Your assignment: Beginning with the line that contains "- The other", transcribe the rest of the listing below exactly, including its last line, and exclude any pictures.

Data:
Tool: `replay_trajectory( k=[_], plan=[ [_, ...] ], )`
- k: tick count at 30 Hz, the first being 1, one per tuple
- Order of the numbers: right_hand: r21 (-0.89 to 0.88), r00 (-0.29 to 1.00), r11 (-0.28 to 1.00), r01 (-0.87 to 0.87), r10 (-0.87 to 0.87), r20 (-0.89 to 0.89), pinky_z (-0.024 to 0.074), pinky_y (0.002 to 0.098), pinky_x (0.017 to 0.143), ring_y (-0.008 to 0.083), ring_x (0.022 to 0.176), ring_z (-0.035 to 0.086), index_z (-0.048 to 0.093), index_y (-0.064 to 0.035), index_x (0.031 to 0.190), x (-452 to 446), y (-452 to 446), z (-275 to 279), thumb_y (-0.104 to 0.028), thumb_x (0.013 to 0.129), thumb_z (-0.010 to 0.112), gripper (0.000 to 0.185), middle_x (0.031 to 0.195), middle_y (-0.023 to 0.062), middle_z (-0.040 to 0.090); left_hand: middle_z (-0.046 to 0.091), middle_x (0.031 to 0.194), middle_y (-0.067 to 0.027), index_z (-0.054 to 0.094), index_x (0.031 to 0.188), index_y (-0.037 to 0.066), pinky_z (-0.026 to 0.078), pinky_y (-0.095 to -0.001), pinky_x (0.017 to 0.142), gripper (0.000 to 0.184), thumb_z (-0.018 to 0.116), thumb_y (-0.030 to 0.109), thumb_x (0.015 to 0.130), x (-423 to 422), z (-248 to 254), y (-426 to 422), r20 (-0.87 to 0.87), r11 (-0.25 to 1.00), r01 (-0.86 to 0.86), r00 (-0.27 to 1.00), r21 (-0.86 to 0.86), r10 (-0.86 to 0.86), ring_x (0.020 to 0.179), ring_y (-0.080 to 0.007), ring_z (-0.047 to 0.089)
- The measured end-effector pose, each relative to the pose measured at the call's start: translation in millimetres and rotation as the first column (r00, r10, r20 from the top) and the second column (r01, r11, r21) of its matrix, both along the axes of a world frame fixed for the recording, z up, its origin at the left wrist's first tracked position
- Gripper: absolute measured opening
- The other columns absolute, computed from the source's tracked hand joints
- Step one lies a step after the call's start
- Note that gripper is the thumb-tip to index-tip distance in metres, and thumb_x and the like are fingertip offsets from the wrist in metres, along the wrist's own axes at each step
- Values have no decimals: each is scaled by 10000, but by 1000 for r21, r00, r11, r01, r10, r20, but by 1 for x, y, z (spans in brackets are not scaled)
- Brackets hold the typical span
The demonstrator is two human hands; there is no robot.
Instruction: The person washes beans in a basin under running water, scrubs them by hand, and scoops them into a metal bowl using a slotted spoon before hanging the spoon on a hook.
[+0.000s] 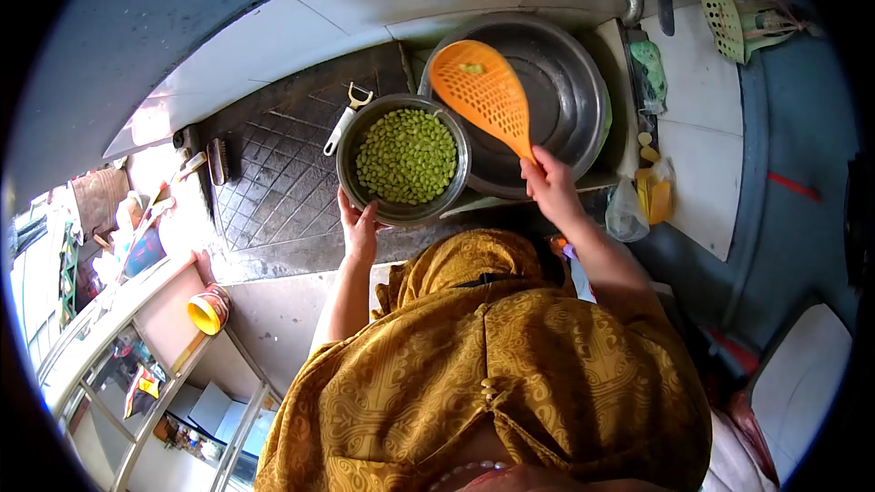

Solution for this exercise:
- The other columns absolute, computed from the source's tracked hand joints
- Step one lies a step after the call's start
- Note that gripper is the thumb-tip to index-tip distance in metres, and thumb_x and the like are fingertip offsets from the wrist in metres, along the wrist's own axes at each step
- Values have no decimals: each is scaled by 10000, but by 1000 for r21, r00, r11, r01, r10, r20, but by 1 for x, y, z (spans in brackets are not scaled)
- Brackets hold the typical span
The demonstrator is two human hands; there is no robot.
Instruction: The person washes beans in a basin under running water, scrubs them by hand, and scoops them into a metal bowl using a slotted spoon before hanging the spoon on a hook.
[+0.000s] 

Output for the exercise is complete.